AI-enabled PCs now account for more than 30 per cent of HP’s shipments in the quarter ending 31 October, underscoring the company’s push to reposition itself as demand shifts towards higher-performance devices. At the same time, analysts at Morgan Stanley warned that a global surge in memory chip prices — driven by intense competition among data-centre operators building AI infrastructure — could raise costs for manufacturers such as HP, Dell and Acer.
Lores said HP expects the impact of rising chip prices to be felt from the second half of fiscal 2026, with higher cost pressures likely. The company has sufficient inventory for the first half, he said. HP plans to respond by qualifying lower-cost suppliers, reducing memory configurations and taking pricing actions to offset the increases.
The company expects adjusted profit per share of USD 2.90 to USD 3.20 in fiscal 2026, below analyst expectations of USD 3.33, according to estimates compiled by LSEG. First-quarter adjusted profit is forecast between 73 and 81 cents per share, with the midpoint slightly under market projections.

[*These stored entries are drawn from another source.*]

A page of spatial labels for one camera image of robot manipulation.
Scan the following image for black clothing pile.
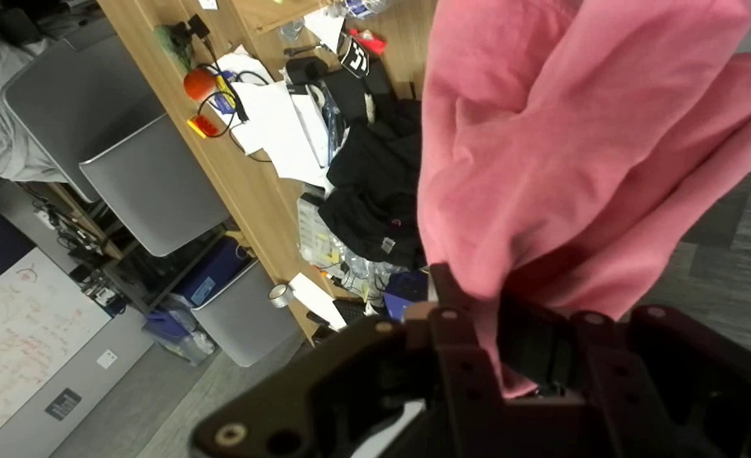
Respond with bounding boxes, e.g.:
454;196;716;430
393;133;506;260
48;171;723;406
315;54;430;270

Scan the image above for clear plastic bag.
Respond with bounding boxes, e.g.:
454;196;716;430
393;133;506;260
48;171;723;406
296;196;394;294

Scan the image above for white paper stack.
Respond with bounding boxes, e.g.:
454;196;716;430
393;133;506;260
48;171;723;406
214;45;337;196

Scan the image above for wall whiteboard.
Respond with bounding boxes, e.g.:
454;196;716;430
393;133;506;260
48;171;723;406
0;243;116;458

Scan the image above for white paper sheets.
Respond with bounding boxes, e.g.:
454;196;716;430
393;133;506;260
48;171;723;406
287;270;351;336

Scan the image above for red white packet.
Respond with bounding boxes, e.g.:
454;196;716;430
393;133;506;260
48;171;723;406
342;23;393;61

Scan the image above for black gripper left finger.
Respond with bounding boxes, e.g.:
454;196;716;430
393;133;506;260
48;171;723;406
426;262;506;401

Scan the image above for blue bin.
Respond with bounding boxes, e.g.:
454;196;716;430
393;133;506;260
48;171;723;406
144;237;254;341

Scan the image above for dark blue box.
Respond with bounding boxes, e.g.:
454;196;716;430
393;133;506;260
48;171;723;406
382;266;436;325

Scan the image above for pink shirt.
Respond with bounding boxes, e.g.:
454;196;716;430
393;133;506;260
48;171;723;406
413;0;751;401

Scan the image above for small black device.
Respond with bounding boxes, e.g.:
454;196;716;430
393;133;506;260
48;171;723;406
282;50;337;89

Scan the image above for clear plastic bottle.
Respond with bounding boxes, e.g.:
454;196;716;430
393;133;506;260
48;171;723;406
267;279;299;311

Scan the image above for dark wall plate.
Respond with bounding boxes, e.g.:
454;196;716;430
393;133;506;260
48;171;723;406
43;387;86;425

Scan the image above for white wall plate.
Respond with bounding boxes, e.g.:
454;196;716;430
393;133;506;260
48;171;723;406
94;346;122;372

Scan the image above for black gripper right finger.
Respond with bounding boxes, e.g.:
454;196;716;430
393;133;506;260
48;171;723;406
505;292;649;401

HP’s restructuring comes as global PC and electronics manufacturers face a complex mix of AI-led demand shifts, supply chain pressures and rising input costs. As more firms rush to build AI capacity, industry watchers say competition for components — particularly memory — will intensify, adding volatility to margins and forcing operational adjustments.
Lores said the company is taking a “prudent approach” to its outlook while acting aggressively to manage costs. Analysts expect technology manufacturers to continue pursuing automation and supplier diversification as AI reshapes product roadmaps and cost structures across the sector.